:: Brief ::
Reproduce word for word the line that contains "Would you mind pointing out the black table" and every line after it to the end of the records, with nothing else added.

:: Records shown ::
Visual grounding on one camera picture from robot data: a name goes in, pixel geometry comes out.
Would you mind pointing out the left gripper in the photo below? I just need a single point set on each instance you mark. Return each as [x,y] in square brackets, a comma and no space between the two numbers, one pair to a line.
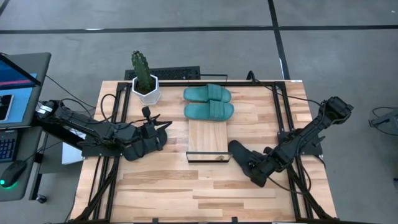
[149,133]

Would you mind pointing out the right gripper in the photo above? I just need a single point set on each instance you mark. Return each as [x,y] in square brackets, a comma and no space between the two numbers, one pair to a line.
[267,163]

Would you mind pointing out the black rubber slide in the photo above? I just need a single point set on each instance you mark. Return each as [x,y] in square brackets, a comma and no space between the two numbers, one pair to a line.
[239,152]
[132,154]

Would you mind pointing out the teal rubber slide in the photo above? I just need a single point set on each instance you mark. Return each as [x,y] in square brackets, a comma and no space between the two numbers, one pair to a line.
[202,93]
[205,111]

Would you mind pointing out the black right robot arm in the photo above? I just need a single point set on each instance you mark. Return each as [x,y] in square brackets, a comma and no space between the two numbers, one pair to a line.
[304,140]

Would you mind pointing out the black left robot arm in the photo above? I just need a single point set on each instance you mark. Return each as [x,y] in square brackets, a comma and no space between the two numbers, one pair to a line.
[93,130]

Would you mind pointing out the white hexagonal plant pot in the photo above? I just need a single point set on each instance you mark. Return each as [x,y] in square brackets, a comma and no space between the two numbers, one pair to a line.
[149,98]

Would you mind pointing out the green cactus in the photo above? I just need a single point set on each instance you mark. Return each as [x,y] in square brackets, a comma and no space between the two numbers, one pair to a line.
[141,70]

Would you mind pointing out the black table edge clamp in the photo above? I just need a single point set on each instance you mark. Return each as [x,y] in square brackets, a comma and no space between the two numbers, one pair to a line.
[251,76]

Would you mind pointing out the light grey box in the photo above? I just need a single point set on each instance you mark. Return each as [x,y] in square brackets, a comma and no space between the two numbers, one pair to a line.
[71,154]

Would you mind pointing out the grey floor stand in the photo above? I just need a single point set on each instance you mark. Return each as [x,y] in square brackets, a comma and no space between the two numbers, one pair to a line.
[385,119]

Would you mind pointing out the grey laptop cart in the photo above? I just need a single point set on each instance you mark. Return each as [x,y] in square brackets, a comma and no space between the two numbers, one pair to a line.
[31,149]

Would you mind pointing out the grey laptop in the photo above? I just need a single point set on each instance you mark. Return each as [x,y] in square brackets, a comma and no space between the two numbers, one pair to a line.
[18,102]

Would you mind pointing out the black computer mouse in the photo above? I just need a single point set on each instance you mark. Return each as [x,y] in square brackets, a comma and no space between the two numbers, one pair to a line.
[12,172]

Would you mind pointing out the wooden shelf with black frame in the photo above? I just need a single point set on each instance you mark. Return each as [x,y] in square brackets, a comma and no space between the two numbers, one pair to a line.
[207,137]

:: Expected answer ::
Would you mind pointing out the black table edge clamp in the photo above? I just need a single point set on each instance you mark. Return each as [x,y] in square brackets, a comma and no space between the two numbers, one pair to a line.
[251,76]

Would you mind pointing out the light grey box in the photo above? I just need a single point set on each instance you mark. Return each as [x,y] in square brackets, a comma and no space between the two numbers, one pair to a line.
[71,154]

Would you mind pointing out the grey floor stand in the photo above? I just need a single point set on each instance you mark. Return each as [x,y] in square brackets, a comma and no space between the two numbers, one pair to a line.
[385,119]

Would you mind pointing out the grey laptop cart in the photo above? I just need a single point set on each instance you mark. Return each as [x,y] in square brackets, a comma and no space between the two numbers, one pair to a line.
[31,149]

Would you mind pointing out the grey laptop in the photo above? I just need a single point set on each instance you mark. Return each as [x,y] in square brackets, a comma and no space between the two numbers, one pair to a line.
[18,102]

Would you mind pointing out the black computer mouse in the photo above? I just need a single point set on each instance you mark. Return each as [x,y] in square brackets, a comma and no space between the two numbers, one pair to a line.
[12,172]

Would you mind pointing out the wooden shelf with black frame in the photo above? I just need a single point set on each instance you mark. Return each as [x,y] in square brackets, a comma and no space between the two numbers, one pair to a line.
[207,137]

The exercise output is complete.